• WHAT THIS TASK INVOLVES: Repeat exactly, and only, the lines of the material below from the one that contains "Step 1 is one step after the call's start" through its final line.

• RECORDED DATA:
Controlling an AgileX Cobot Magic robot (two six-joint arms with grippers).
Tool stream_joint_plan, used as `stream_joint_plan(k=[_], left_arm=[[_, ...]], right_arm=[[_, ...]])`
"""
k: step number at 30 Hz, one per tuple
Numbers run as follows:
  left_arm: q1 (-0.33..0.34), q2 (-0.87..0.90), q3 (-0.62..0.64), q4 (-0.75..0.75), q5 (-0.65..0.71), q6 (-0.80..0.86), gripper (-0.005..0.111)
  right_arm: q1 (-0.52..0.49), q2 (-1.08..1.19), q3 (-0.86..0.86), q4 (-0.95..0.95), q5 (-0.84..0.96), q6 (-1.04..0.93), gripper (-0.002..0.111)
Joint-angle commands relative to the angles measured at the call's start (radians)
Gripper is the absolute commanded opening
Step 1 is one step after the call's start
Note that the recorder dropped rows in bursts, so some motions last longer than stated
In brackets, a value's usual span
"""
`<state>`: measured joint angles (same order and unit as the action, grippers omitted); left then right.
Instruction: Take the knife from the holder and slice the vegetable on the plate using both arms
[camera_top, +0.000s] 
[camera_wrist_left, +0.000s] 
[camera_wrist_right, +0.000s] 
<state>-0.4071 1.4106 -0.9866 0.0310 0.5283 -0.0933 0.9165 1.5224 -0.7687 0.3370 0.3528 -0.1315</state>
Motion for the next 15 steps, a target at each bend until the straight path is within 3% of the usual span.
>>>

• RESULT FOR THIS TASK:
Step 1 is one step after the call's start
Note that the recorder dropped rows in bursts, so some motions last longer than stated
In brackets, a value's usual span
"""
`<state>`: measured joint angles (same order and unit as the action, grippers omitted); left then right.
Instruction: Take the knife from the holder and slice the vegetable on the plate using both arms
[camera_top, +0.000s] 
[camera_wrist_left, +0.000s] 
[camera_wrist_right, +0.000s] 
<state>-0.4071 1.4106 -0.9866 0.0310 0.5283 -0.0933 0.9165 1.5224 -0.7687 0.3370 0.3528 -0.1315</state>
Motion for the next 15 steps, a target at each bend until the straight path is within 3% of the usual span.
>>>

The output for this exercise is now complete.